There's a vast range of cycling information and help available through your smartphone, from navigation to planning and tracking your training.
Your smartphone can take the place of a bike computer or GPS — and take calls as well (remember those?).
Data from your rides can be saved and uploaded to websites linked to apps so you can monitor your progress and compare your rides against others'.
Smartphones have revolutionised cycling. With more capability than the humble bicycle computer, the smartphone allows you to easily track and record rides, plan routes, keep on top of your training, and much more besides.
This is a list of some really useful cycling apps currently available. From navigation to planning routes and fixing your bike, there's something for everyone here.
Bike Gear Calculator — £1.99 or free for basic version
Bike Gear Calculator is a quick way to compare different gears on your bike and on setups you’re considering, and for seeing how fast you’ll be travelling in a given gear at a particular cadence (pedal revolutions per minute).
You just add details about your bike and all the maths is done for you. Of course, you could do the calculations yourself, or use something like Sheldon Brown’s Gear Calculator(link is external), but this app makes things fast and simple.
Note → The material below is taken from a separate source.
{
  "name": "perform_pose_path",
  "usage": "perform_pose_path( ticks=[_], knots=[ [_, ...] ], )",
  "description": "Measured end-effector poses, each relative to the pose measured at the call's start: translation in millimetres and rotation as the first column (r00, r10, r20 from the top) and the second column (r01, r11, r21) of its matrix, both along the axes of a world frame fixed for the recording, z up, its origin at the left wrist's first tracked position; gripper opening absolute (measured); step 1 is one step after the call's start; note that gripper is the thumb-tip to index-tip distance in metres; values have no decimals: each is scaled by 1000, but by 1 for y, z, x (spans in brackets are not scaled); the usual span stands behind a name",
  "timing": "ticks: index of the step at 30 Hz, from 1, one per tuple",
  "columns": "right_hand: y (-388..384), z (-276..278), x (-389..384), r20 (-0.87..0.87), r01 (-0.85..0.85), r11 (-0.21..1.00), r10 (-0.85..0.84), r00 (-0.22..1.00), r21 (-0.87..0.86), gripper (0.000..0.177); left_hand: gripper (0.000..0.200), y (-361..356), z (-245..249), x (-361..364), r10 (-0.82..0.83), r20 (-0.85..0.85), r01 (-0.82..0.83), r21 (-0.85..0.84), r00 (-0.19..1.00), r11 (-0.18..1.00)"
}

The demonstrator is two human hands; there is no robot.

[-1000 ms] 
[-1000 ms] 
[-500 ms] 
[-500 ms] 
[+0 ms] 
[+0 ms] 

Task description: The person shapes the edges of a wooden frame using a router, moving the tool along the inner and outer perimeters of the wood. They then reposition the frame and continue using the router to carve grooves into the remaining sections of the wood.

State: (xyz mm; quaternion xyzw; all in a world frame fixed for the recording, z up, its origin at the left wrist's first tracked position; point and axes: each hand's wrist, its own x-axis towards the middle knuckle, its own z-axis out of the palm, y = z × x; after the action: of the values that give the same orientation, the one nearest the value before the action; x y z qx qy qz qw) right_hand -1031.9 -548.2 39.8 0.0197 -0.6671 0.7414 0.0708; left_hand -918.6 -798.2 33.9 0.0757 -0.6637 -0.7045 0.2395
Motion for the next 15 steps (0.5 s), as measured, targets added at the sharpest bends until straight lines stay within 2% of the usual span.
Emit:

A free version of the Bike Gear Calculator is available, with £1.99 getting you a more advanced edition.
Relive — Free
Relive captures your ride data from Strava, Garmin Connect, Endomondo or Polar and transforms it into a stunning moving map. Any ride of 10km or more for a duration of 12 hours or less can be uploaded. After your ride has been shared to your logging service, Relive sends you an email with a link to your video.
Bike Computer — Free
Doing what it says on the tin and then some, Bike Computer is a refreshingly simple app that turns your phone into a GPS bike computer. This free app is available on both iOS and Android( app stores and tracks basic metrics including pace, distance, route and elevation.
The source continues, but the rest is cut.